Zorn. Dana's friend, Bea's supervisor in Medical. We'd met briefly during my time organizing supply storage, but never really talked.

"Jalina," I said, adjusting my glasses. "I thought I was the only one who came here at odd hours."

"Insomnia is universal, apparently." Zorn moved to stand beside me at the viewport, his eight-foot frame somehow managing not to be imposing. His movements were gentle, controlled, a healer's precision. "You're heading to Operations later? I saw you're scheduled with Zor'go."

How did everyone know everyone's schedule on this ship?

"0600 briefing," I confirmed. "I'm nervous."

"Zor'go's brilliant but not exactly warm." Zorn's golden-brown eyes held understanding. "He sees systems and patterns. People are just variables in his equations."

"That's what makes him good at city planning," I said. "But it makes him terrible at collaboration."
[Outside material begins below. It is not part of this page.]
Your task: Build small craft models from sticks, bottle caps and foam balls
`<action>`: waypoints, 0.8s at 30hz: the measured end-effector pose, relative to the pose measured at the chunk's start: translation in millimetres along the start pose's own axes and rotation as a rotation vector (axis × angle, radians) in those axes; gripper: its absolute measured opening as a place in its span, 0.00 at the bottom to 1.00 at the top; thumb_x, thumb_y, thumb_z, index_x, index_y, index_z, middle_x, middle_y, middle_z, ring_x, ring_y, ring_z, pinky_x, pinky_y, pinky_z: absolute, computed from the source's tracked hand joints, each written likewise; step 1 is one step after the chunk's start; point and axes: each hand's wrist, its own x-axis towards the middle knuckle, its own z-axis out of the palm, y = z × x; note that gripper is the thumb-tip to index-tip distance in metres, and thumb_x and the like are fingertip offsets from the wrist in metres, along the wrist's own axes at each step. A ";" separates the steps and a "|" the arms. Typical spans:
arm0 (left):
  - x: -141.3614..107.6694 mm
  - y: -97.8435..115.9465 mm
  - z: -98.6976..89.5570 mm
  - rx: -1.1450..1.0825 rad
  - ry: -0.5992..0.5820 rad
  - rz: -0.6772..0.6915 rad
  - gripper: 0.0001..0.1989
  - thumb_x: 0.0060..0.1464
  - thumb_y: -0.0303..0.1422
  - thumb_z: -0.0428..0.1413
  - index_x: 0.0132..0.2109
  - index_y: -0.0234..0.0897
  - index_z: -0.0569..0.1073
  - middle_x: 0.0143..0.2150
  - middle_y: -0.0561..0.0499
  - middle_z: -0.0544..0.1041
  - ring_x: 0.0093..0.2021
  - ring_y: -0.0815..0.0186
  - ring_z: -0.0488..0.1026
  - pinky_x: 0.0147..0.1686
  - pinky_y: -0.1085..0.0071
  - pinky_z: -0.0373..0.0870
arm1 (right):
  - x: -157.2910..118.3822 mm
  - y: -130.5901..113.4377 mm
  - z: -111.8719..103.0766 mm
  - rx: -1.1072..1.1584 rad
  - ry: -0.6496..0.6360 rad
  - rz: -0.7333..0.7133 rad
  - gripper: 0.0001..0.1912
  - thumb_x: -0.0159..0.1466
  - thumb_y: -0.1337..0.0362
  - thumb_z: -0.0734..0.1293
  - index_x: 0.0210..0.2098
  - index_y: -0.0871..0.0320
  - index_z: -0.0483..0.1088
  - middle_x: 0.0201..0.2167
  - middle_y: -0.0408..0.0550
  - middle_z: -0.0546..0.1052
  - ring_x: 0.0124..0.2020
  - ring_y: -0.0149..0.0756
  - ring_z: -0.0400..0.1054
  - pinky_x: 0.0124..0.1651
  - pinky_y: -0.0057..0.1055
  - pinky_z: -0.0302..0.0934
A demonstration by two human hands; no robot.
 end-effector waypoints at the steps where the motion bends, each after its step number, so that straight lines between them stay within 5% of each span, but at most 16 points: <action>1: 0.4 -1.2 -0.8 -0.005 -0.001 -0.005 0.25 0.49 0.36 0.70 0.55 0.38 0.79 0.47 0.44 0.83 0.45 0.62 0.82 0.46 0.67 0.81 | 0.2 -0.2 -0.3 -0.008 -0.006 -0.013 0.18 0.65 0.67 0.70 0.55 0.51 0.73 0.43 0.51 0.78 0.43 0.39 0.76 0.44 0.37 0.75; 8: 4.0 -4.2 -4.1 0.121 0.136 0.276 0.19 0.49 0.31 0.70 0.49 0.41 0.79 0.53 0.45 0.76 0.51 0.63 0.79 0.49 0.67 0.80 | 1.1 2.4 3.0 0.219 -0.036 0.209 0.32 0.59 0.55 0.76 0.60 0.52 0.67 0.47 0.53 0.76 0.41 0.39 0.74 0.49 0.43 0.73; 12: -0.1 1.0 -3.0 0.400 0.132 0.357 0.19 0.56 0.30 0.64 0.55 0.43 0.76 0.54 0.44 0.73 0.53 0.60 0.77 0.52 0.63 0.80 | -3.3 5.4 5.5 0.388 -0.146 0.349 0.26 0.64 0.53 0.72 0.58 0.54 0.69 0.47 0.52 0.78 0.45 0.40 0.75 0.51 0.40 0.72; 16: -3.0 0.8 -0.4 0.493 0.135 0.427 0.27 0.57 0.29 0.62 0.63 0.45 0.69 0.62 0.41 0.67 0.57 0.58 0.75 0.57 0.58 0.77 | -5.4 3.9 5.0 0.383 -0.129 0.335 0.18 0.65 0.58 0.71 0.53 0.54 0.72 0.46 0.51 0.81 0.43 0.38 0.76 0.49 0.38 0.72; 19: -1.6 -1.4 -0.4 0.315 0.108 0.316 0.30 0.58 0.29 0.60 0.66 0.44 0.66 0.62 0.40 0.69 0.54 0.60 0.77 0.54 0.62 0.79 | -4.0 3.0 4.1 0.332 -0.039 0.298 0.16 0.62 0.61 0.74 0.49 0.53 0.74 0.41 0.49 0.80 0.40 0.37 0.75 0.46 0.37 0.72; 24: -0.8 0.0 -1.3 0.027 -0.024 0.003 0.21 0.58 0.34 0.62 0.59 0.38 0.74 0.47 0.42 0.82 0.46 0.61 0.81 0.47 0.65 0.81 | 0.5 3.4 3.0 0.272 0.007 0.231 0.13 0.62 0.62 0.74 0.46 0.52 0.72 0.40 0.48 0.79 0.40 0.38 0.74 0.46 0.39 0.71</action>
"Unless you speak his language." Zorn gestured at the stars beyond the viewport. "Zor'go thinks in three dimensions, spatial relationships, flow patterns, optimization matrices. If you want him to listen, show him something he hasn't considered. Something that makes his perfect systems more efficient."

"But I don't think in pure efficiency," I admitted. "I think in how spaces make peoplefeel. How architecture supports community and psychology. That's not Zor'go's priority."

"Maybe it should be." Zorn's expression shifted into something thoughtful. "Mothership rescues thousands of displaced beings every cycle. We give them shelter, but do we give them home? That's not a question Zor'go has asked himself."